J’ai caché mes yeux derrière les tiens.
Que ton corps fasse barrage au soleil!
J’ai caché mes blessures à l’abri de la lumière
Pour priver ma peur de la vitamine D dont elle a besoin pour se réparer.
J’ai voulu me mirer et me mirer encore dans les ombres: qu’elles aspirent toutes mes couleurs
qu’elles me rendent ce qui est mieux
Le néant
J’ai appelé le néant de mes vœux. J’ai voulu lui donner ma vie.

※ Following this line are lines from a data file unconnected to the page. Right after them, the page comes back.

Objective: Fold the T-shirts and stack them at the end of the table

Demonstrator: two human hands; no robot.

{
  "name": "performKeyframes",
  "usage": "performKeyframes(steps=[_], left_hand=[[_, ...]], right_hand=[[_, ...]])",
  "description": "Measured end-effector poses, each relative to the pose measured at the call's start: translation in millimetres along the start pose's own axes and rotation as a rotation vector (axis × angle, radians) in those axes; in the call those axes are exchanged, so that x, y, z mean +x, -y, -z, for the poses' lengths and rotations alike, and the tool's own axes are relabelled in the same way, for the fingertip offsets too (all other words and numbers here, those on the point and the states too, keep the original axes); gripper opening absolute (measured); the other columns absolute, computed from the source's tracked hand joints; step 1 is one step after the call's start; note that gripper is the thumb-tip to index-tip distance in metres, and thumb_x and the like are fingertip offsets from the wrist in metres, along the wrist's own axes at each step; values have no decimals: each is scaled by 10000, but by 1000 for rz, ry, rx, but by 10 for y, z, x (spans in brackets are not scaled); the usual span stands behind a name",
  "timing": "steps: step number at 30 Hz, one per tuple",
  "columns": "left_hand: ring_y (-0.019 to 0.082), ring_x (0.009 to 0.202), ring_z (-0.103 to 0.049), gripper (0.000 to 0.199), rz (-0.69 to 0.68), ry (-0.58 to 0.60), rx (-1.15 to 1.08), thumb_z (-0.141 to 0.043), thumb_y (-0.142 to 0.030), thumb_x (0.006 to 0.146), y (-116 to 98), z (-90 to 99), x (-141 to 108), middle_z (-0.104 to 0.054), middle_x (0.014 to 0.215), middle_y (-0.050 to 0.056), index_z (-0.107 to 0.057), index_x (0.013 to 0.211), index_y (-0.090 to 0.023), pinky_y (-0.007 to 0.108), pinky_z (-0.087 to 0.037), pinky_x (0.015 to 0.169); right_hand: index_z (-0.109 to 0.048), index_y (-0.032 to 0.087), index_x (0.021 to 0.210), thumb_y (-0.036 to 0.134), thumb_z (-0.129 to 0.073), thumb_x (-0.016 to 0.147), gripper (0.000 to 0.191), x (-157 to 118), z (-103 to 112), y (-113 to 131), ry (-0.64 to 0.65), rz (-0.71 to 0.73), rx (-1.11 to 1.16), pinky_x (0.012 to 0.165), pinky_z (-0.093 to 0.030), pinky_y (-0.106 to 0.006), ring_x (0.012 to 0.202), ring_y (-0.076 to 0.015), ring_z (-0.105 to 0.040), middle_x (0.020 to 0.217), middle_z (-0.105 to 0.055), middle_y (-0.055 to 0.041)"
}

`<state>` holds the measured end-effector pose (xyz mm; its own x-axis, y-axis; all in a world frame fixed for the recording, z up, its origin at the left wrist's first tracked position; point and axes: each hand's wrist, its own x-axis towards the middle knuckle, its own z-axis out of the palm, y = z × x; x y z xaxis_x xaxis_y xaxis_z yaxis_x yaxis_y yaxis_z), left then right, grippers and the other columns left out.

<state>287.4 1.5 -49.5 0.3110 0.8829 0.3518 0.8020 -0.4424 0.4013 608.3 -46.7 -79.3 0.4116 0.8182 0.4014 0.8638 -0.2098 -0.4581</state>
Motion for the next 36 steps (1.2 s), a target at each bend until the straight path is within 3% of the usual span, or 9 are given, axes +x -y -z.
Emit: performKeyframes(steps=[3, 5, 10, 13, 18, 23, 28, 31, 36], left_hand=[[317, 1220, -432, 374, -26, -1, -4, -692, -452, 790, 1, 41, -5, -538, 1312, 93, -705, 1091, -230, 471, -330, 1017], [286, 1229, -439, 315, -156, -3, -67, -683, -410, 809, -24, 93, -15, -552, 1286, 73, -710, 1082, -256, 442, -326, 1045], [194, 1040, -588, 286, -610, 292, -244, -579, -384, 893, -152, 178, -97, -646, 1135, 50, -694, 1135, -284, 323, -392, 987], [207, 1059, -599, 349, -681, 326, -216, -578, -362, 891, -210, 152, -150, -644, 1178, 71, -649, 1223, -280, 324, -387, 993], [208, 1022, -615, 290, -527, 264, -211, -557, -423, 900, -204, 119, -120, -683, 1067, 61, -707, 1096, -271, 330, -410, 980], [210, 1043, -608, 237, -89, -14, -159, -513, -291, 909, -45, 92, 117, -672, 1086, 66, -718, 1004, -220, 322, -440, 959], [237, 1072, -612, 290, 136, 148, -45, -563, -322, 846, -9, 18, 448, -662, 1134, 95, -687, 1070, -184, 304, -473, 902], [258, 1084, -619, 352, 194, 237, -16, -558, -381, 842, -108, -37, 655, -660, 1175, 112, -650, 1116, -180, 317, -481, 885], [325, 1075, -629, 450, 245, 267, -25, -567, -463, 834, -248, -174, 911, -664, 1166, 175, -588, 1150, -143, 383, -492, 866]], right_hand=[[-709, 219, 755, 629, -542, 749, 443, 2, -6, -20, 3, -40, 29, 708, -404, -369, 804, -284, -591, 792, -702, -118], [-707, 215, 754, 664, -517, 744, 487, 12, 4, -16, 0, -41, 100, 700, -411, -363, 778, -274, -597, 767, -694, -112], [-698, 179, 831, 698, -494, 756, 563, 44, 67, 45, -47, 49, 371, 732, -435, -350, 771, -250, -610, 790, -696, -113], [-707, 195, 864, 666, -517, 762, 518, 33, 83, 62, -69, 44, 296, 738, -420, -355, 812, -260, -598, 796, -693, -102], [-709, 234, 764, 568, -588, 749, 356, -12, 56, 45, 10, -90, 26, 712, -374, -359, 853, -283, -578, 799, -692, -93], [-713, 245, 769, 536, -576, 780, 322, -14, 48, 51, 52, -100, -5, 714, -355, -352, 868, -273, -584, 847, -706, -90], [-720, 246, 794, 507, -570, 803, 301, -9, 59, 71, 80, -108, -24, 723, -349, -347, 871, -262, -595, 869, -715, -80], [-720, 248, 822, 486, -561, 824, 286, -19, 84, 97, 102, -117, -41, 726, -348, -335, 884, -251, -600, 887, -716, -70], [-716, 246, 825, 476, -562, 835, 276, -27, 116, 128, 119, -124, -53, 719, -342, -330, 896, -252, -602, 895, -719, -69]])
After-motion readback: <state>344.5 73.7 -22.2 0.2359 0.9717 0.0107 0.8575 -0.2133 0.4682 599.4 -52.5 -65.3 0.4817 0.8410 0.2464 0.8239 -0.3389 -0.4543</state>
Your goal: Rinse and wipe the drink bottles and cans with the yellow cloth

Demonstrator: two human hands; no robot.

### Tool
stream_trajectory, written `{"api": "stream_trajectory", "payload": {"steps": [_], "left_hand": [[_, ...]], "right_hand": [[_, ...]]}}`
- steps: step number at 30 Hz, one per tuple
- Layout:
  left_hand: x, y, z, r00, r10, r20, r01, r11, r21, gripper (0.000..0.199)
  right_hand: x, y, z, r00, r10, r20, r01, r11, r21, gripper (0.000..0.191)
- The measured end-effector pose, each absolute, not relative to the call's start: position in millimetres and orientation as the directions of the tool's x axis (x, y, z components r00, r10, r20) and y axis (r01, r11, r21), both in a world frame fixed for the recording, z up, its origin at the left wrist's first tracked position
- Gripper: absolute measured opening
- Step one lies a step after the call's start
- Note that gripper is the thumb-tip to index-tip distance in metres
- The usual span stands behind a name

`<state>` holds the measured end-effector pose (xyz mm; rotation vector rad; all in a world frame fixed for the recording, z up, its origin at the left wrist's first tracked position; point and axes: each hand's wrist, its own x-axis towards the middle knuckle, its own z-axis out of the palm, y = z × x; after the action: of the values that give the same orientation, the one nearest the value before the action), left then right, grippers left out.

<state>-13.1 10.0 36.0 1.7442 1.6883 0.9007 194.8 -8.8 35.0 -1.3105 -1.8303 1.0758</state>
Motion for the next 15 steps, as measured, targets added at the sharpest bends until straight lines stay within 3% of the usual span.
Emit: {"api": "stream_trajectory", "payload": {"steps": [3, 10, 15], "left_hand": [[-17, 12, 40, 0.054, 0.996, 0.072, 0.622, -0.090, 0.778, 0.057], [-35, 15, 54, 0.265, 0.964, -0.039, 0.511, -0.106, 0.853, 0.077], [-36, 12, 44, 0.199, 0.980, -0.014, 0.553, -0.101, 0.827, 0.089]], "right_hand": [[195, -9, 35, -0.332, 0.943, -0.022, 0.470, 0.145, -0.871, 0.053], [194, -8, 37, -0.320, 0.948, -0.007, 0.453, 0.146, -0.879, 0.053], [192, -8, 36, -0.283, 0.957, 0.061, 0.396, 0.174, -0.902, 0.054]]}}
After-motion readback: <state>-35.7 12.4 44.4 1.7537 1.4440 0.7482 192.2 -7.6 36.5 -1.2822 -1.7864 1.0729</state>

J’ai voulu vivre où tout aspire la vie. En attendant la mort.
J’ai prétendu n’exister que terrée dans les grottes.
A moitié mousse, à moitié crotte.
Mélange des réjections des chouettes, de la pisse des ours et des traînées gluantes des vers









J’ai vécu les histoires des rêves
les visions des sorcières
l’amnésie des traumas
Je n’ai pu être moi. Sans les morceaux de mémoire que j’avais enterrés, comment être?
Comment être moi?
J’ai caché mes yeux dans la cage thoracique de la louve.
J’ai suspendu mes boyaux aux stalactites.
Comment être moi? J’en ai avalé des couleuvres, en quête d’un récit qui me ramènerait à moi-même. Des vertes, des translucides et leurs mues.
J’en ai chéri, des hallucinations censées rétablir un soupçon de sens. J’en ai enlacé, des illusions.
J’en ai lacéré des peaux! J’en ai léché des plaies! Je me suis abreuvée de mes lamentations pour les transmuter en sérum de vérité.
J’ai tenté de m’extraire.
Le néant.
Dans les étreintes de la mère-louve, j’ai étouffé mon désespoir. J’ai suffoqué sous sa garde.
J’ai mâchouillé du lichen, transformant ses extraits en potions abortives afin de condamner mes renaissances. J’ai agrippé la pierre en me tordant de douleur, en maudissant mon destin, l’impossible renouvellement.